- **What to do**
Copy exactly the stretch of data below from the line with "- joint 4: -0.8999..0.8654" through the line with "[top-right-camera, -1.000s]", including both of those lines.

↓↓↓

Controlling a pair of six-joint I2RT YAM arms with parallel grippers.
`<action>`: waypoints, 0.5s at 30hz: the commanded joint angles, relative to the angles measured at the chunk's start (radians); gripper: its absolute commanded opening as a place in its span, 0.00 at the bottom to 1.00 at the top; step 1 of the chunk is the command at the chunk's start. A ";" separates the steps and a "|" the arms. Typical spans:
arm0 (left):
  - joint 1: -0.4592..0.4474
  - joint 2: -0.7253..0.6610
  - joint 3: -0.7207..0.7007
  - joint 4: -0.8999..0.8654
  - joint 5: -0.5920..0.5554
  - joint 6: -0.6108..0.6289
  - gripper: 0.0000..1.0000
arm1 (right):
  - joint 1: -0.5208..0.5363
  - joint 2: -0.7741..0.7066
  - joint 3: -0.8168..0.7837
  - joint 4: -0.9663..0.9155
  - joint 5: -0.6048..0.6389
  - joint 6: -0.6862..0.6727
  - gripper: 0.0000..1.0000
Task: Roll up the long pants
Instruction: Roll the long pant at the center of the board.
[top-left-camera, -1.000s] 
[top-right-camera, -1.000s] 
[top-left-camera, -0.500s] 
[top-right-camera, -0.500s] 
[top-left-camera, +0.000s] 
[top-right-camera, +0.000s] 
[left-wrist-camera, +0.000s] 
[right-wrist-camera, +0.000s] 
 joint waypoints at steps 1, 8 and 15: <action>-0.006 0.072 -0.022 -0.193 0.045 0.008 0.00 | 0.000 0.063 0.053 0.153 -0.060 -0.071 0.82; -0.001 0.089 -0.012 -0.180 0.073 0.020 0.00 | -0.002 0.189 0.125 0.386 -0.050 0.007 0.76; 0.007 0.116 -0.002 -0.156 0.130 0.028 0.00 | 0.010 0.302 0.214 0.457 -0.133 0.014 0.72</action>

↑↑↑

- **Worked solution**
  - joint 4: -0.8999..0.8654
  - joint 5: -0.5920..0.5554
  - joint 6: -0.6108..0.6289
  - gripper: 0.0000..1.0000
arm1 (right):
  - joint 1: -0.5208..0.5363
  - joint 2: -0.7741..0.7066
  - joint 3: -0.8168..0.7837
  - joint 4: -0.9663..0.9155
  - joint 5: -0.6048..0.6389
  - joint 6: -0.6862..0.6727
  - gripper: 0.0000..1.0000
Task: Roll up the long pants
Instruction: Roll the long pant at the center of the board.
[top-left-camera, -1.000s] 
[top-right-camera, -1.000s] 

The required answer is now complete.